Only the count is needed. Count the lines below with the word "grey" in them.

[Stored data entries]

────────────────────

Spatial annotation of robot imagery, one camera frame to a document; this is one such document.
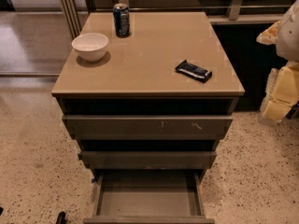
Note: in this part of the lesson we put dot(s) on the metal window frame post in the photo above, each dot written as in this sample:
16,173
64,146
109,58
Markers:
71,15

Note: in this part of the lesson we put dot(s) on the black object on floor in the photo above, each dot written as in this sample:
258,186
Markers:
61,218

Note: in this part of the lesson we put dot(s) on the grey middle drawer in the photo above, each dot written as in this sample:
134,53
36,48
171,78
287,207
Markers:
148,159

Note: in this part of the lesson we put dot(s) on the grey three-drawer cabinet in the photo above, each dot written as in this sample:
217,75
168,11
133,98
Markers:
137,77

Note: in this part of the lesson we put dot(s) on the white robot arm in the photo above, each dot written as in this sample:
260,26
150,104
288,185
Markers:
287,45

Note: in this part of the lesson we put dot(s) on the metal railing bracket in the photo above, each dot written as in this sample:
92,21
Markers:
233,10

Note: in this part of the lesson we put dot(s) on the white ceramic bowl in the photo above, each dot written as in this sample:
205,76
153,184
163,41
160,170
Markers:
91,47

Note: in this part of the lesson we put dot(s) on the grey top drawer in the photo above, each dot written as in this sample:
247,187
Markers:
147,127

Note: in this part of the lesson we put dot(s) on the grey open bottom drawer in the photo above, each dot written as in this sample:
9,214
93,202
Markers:
148,197

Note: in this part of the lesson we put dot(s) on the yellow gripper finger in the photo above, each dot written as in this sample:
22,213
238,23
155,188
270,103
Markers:
269,36
281,92

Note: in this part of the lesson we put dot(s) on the blue soda can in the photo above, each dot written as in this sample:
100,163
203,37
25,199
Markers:
121,20

────────────────────

EXERCISE SOLUTION = 4